Several experimental studies [3, 4, 12,13,14, 58] investigated the impact of the bonding process on tooth color. Three studies [3, 12, 14] investigating color change after bonding of extracted teeth have not found any indication of a significant influence of the bonding process on tooth color. In another experimental study [13] assessing color changes in bracket areas, significant differences in ∆E were found. Despite the significance of the results, the authors did not consider the color changes visually perceivable for the majority of examiners.
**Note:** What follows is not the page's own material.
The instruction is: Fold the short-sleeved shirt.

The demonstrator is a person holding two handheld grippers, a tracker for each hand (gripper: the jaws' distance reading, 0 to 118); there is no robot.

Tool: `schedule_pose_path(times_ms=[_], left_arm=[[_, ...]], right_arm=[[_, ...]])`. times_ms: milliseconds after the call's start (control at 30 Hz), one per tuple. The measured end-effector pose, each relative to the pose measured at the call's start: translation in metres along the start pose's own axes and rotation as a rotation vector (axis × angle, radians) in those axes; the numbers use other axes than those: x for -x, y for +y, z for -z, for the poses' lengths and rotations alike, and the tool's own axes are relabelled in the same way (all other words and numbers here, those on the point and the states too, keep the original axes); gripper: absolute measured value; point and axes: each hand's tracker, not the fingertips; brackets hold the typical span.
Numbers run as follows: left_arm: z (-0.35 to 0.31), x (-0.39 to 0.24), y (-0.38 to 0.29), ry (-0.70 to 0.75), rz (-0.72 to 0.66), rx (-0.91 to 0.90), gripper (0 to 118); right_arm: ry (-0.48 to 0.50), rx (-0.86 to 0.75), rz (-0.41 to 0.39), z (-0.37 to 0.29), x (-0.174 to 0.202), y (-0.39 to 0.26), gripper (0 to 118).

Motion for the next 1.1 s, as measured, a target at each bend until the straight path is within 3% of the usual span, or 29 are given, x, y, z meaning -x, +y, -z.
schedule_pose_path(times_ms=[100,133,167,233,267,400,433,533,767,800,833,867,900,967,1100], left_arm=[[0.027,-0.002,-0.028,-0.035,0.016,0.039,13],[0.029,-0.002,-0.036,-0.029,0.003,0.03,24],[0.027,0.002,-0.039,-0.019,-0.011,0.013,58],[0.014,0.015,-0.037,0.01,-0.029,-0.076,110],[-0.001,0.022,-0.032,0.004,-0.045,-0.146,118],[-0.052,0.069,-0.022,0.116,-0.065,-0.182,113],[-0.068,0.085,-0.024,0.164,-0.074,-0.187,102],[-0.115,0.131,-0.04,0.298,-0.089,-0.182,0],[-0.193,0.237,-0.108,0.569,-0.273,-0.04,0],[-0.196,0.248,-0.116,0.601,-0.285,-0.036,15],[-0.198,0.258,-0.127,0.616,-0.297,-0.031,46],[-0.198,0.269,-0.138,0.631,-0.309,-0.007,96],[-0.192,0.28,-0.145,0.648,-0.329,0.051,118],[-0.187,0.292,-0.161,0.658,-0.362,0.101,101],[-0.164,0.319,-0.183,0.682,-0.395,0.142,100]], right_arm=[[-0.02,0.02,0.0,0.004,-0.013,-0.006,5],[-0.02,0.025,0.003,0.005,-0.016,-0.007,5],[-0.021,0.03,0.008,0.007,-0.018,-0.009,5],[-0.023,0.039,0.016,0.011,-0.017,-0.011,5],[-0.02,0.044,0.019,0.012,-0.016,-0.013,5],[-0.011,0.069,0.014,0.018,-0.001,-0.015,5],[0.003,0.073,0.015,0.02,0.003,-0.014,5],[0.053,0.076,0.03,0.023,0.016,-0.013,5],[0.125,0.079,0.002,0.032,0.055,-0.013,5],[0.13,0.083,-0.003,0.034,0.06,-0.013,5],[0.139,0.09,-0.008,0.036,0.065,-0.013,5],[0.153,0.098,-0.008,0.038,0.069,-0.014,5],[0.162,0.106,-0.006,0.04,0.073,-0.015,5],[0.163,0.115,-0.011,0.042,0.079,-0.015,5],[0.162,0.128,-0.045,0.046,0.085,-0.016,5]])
Eliades et al. [4] reached similar conclusions when examining the influence of different bonding materials. Furthermore, enamel color alterations might also derive from the irreversible penetration of resin into the enamel surface [4]. Moderate evidence exits that shorter resin tags penetration produces less change in enamel color following clean-up procedure and polishing [58]. Self-etching primers produce less resin penetration and these systems produce less iatrogenic color change in enamel following orthodontic treatment [58]. In our study 35%-phosphoric acid was used.

The results of a prospective clinical trial conducted by Karamouzos et al. [10] showed significant changes of tooth color (2.1 to 3.6 ∆E units) after orthodontic treatment. The value for the parameter lightness (L*) decreased, whereas the values for the parameters a* (value for green-red) and b* (value for blue-yellow) increased. These changes indicated a decrease in tooth lightness as well as a change in hue, which may be perceptible if a threshold of 1.2 is assumed [26]. In our study, however, we did not find ∆E values greater than 2.7 units, which are considered clinically relevant [26]. Nevertheless, our results are in accordance to a recently published review by Chen that there is no strong evidence that orthodontic treatment with fixed appliances alters the original color of enamel [8].

Conclusion

Within the limitation of this study the MBA treatment can be seen as a safe method with respect to tooth color.